**WHAT THE EXERCISE ASKS**
Drop the pictures, then repeat every record exactly as it stands.

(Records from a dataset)
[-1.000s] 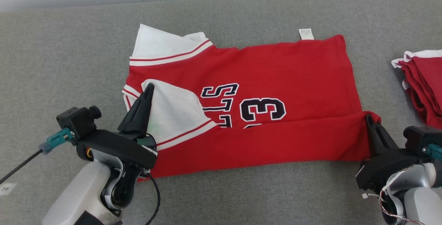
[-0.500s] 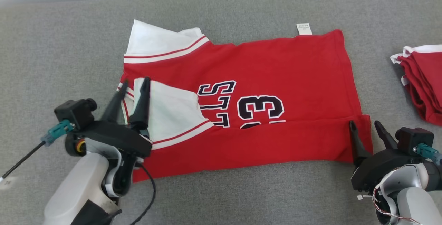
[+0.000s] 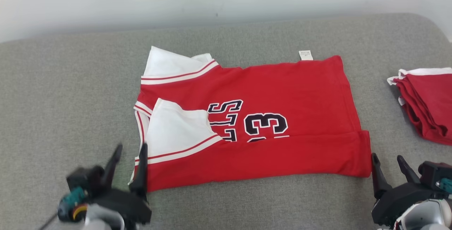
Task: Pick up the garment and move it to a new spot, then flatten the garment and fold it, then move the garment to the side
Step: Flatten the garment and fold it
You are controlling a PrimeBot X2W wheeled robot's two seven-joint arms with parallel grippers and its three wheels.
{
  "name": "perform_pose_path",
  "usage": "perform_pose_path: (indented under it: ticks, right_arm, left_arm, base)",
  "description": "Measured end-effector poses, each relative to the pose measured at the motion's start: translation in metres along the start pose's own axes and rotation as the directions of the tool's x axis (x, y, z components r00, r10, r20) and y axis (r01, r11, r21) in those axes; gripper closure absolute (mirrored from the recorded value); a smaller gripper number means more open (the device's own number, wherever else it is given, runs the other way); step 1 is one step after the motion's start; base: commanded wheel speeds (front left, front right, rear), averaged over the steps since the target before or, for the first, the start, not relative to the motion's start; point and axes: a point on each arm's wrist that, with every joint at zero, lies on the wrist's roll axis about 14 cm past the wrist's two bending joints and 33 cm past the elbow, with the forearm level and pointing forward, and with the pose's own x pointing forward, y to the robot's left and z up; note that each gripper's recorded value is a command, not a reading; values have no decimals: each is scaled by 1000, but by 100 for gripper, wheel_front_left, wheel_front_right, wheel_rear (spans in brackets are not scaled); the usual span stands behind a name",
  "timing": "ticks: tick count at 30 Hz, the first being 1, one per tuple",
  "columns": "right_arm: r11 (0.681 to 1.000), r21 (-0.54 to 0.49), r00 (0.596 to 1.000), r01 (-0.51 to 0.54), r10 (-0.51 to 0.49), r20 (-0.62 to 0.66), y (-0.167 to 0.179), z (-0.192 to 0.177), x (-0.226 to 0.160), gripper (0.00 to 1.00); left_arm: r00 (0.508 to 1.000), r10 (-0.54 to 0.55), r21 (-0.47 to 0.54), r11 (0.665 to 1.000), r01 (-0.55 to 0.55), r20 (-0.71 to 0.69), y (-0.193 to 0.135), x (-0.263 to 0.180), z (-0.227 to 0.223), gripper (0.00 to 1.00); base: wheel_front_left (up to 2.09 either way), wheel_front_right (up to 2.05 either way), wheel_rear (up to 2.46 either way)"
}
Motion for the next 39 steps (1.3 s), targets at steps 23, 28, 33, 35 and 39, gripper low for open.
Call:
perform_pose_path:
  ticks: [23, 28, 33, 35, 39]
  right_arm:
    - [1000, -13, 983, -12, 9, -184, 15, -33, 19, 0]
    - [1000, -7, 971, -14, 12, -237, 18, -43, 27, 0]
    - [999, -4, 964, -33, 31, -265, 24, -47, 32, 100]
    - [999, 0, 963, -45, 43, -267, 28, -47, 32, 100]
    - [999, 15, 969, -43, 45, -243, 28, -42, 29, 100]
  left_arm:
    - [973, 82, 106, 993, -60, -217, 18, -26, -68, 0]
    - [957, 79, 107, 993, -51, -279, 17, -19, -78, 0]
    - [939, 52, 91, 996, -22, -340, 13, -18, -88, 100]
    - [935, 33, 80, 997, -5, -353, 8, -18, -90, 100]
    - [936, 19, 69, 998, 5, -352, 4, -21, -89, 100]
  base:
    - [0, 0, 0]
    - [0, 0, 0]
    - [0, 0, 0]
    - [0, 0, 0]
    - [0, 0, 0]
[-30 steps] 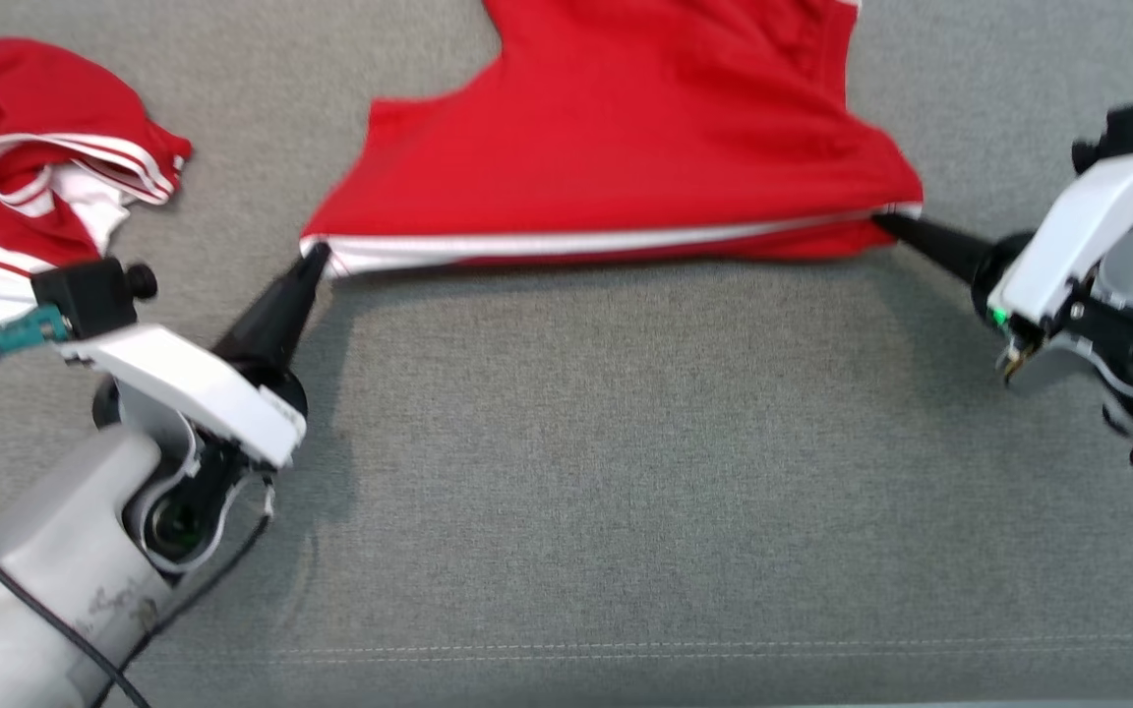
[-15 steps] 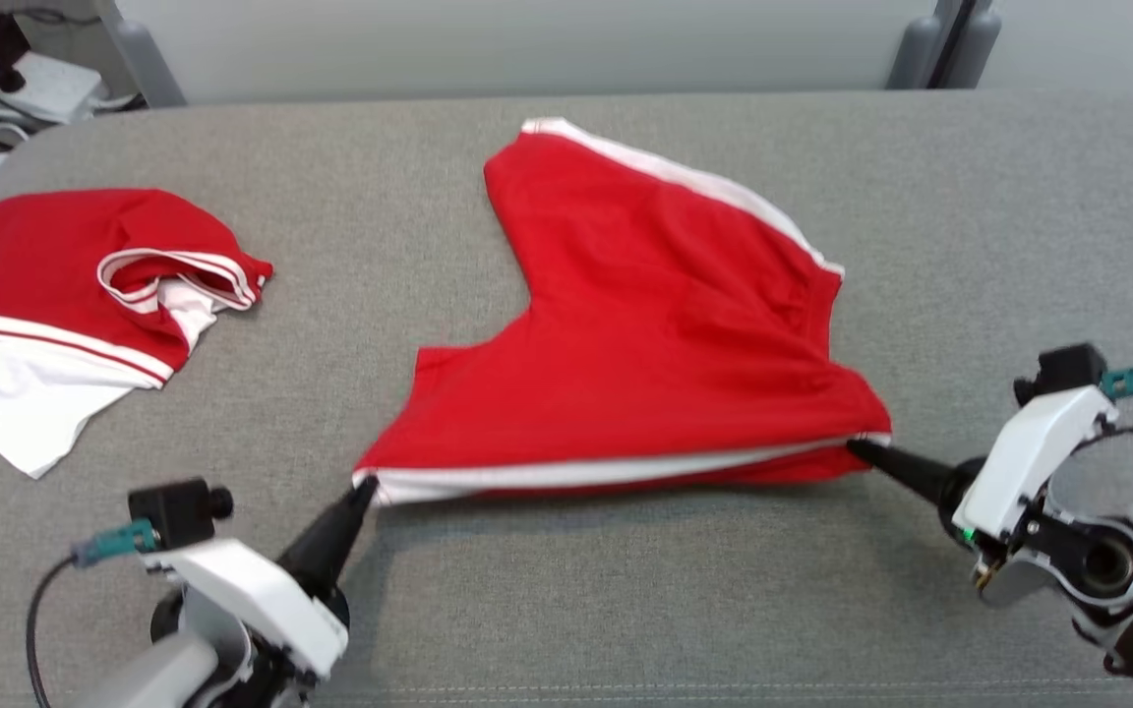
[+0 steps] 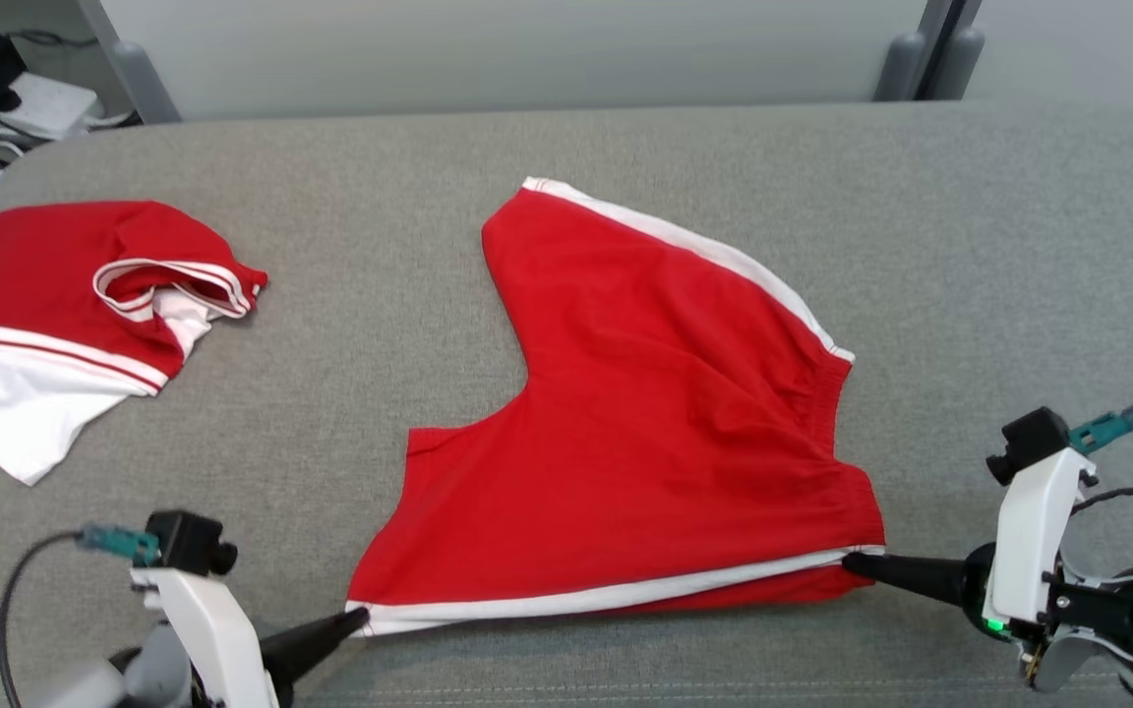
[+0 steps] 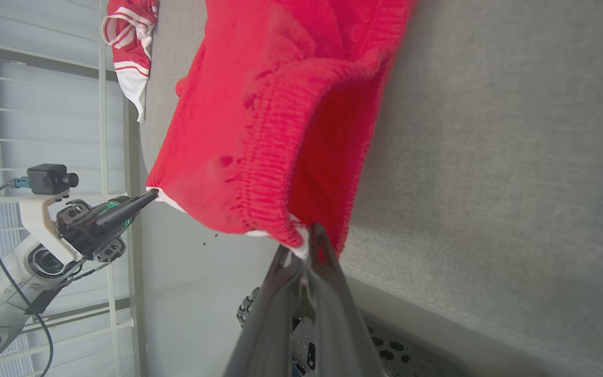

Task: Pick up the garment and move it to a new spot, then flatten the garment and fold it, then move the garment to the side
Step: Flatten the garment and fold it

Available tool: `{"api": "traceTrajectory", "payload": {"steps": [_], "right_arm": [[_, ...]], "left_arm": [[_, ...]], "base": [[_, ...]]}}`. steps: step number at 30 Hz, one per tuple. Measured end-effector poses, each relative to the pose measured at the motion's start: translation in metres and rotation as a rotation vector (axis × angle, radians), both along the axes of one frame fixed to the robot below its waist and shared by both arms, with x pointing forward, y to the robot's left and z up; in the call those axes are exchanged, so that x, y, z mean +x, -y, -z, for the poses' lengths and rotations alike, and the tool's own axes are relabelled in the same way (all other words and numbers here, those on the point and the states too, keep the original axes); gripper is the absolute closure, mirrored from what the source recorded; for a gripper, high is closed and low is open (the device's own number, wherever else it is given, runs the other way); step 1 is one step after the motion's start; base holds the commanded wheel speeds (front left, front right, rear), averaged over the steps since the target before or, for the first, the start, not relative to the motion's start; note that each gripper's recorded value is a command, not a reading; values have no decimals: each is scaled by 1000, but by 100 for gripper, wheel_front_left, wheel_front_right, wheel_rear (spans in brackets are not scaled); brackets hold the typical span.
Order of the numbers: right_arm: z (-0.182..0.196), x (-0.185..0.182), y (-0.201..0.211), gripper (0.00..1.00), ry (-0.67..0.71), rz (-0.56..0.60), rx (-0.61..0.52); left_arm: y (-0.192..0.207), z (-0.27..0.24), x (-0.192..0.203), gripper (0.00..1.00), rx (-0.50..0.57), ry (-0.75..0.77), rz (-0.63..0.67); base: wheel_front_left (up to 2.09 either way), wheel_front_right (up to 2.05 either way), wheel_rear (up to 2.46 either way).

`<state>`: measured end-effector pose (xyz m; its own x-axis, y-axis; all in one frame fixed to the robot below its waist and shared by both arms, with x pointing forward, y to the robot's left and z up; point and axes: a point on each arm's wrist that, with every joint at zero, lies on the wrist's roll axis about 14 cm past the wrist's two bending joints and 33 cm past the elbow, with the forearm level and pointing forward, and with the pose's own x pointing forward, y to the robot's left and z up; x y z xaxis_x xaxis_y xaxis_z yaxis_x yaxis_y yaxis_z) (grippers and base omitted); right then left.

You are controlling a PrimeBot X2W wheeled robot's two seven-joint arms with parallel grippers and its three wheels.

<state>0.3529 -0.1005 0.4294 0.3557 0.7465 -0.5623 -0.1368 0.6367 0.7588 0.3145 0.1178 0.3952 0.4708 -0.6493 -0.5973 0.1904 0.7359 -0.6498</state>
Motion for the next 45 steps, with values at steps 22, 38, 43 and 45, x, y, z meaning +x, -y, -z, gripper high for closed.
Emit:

**RESPONSE TO THIS EXERCISE**
[-1.000s] 
[-0.500s] 
[+0.000s] 
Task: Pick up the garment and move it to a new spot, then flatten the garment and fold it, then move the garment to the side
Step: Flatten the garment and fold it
You are controlling a PrimeBot X2W wheeled robot's two seven-joint arms with parallel grippers and its three wheels.
{
  "name": "perform_pose_path",
  "usage": "perform_pose_path: (indented under it: ticks, right_arm, left_arm, base)",
  "description": "Measured end-effector poses, each relative to the pose measured at the motion's start: translation in metres along the start pose's own axes and rotation as the directions of the tool's x axis (x, y, z components r00, r10, r20) and y axis (r01, r11, r21) in those axes; gripper closure absolute (mirrored from the recorded value); a smaller gripper number means more open (the device's own number, wherever else it is given, runs the other way); step 1 is one step after the motion's start; base: commanded wheel speeds (front left, front right, rear), averaged over the steps since the target before or, for the first, the start, not relative to the motion's start; point and axes: a point on each arm's wrist that, with every joint at zero, lies on the wrist's roll axis about 14 cm past the wrist's two bending joints and 33 cm past the elbow, with the forearm level and pointing forward, and with the pose's own x pointing forward, y to the robot's left and z up; note that each gripper's recorded value is a command, not a reading; values have no decimals: each is scaled by 1000, but by 100 for gripper, wheel_front_left, wheel_front_right, wheel_rear (spans in brackets are not scaled); the usual span stands behind a name",
  "timing": "ticks: tick count at 30 Hz, the first being 1, one per tuple",
  "columns": "right_arm: r11 (0.681 to 1.000), r21 (-0.54 to 0.49), r00 (0.596 to 1.000), r01 (-0.51 to 0.54), r10 (-0.51 to 0.49), r20 (-0.62 to 0.66), y (-0.167 to 0.179), z (-0.192 to 0.177), x (-0.226 to 0.160), gripper (0.00 to 1.00); left_arm: r00 (0.508 to 1.000), r10 (-0.54 to 0.55), r21 (-0.47 to 0.54), r11 (0.665 to 1.000), r01 (-0.55 to 0.55), r20 (-0.71 to 0.69), y (-0.193 to 0.135), x (-0.263 to 0.180), z (-0.227 to 0.223), gripper (0.00 to 1.00); base: wheel_front_left (up to 2.09 either way), wheel_front_right (up to 2.05 either way), wheel_rear (up to 2.46 either way)"
}
Motion for the next 39 steps (1.3 s), targets at steps 23, 28, 33, 35 and 39, gripper low for open.
Call:
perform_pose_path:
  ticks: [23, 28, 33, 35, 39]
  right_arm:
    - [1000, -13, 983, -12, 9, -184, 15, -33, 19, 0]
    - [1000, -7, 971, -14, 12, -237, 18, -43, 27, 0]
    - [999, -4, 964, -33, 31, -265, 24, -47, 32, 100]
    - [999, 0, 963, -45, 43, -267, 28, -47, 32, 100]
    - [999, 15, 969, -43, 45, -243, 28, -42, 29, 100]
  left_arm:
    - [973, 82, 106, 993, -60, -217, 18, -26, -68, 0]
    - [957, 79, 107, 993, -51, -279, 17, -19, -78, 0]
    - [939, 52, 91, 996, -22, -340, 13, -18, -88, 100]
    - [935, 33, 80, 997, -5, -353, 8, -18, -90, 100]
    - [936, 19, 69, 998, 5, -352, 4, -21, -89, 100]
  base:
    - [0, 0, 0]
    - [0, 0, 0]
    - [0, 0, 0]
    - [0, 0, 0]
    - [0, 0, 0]
[-30 steps] 
[-15 steps] 
[+0 steps] 
[+0 steps] 

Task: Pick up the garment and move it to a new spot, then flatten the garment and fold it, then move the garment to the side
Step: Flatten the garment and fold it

Available tool: `{"api": "traceTrajectory", "payload": {"steps": [_], "right_arm": [[_, ...]], "left_arm": [[_, ...]], "base": [[_, ...]]}}`. steps: step number at 30 Hz, one per tuple. Measured end-effector poses, each relative to the pose measured at the motion's start: translation in metres and rotation as a rotation vector (axis × angle, radians), both along the axes of one frame fixed to the robot below its waist and shared by both arms, with x pointing forward, y to the robot's left and z up; in the call those axes are exchanged, so that x, y, z mean +x, -y, -z, for the poses' lengths and rotations alike, and the tool's own axes are relabelled in the same way (all other words and numbers here, those on the point and the states too, keep the original axes); gripper is the absolute closure, mirrored from what the source recorded; for a gripper, high is closed and low is open (the device's own number, wherever else it is given, runs the other way); step 1 is one step after the motion's start; base holds the commanded wheel speeds (front left, front right, rear), averaged over the steps since the target before or, for the first, the start, not relative to the motion's start; note that each gripper's recorded value is a command, not a reading; values have no decimals: each is scaled by 1000, but by 100 for gripper, wheel_front_left, wheel_front_right, wheel_rear (spans in brackets are not scaled); brackets hold the typical span.
Order of the numbers: right_arm: z (-0.182..0.196), x (-0.185..0.182), y (-0.201..0.211), gripper (0.00..1.00), ry (-0.67..0.71), rz (-0.56..0.60), rx (-0.61..0.52); left_arm: y (-0.192..0.207), z (-0.27..0.24), x (-0.192..0.203), gripper (0.00..1.00), rx (-0.50..0.57), ry (-0.75..0.77), rz (-0.63..0.67); base: wheel_front_left (up to 2.09 either way), wheel_front_right (up to 2.05 either way), wheel_rear (up to 2.46 either way).

`<state>`: measured end-effector pose (xyz m; its own x-axis, y-axis; all in one frame fixed to the robot below its waist and shared by both arms, with x pointing forward, y to the robot's left and z up; point and axes: a point on each arm's wrist that, with every joint at zero, lies on the wrist's roll axis about 14 cm past the wrist's two bending joints and 33 cm past the elbow, with the forearm level and pointing forward, and with the pose's own x pointing forward, y to the robot's left and z up; x y z xaxis_x xaxis_y xaxis_z yaxis_x yaxis_y yaxis_z) (grippers and base omitted); right then left.

You are controlling a PrimeBot X2W wheeled robot's two seven-joint arms with parallel grippers and its three wheels.

<state>0.3529 -0.1005 0.4294 0.3557 0.7465 -0.5623 -0.1368 0.6367 0.7588 0.3145 0.1178 0.3952 0.4708 -0.6493 -0.5973 0.1904 0.7359 -0.6498</state>
Motion for the next 45 steps, with values at steps 22, 38, 43 and 45, x, y, z meaning +x, -y, -z, gripper high for closed.
Emit:

No part of the exercise remains unanswered.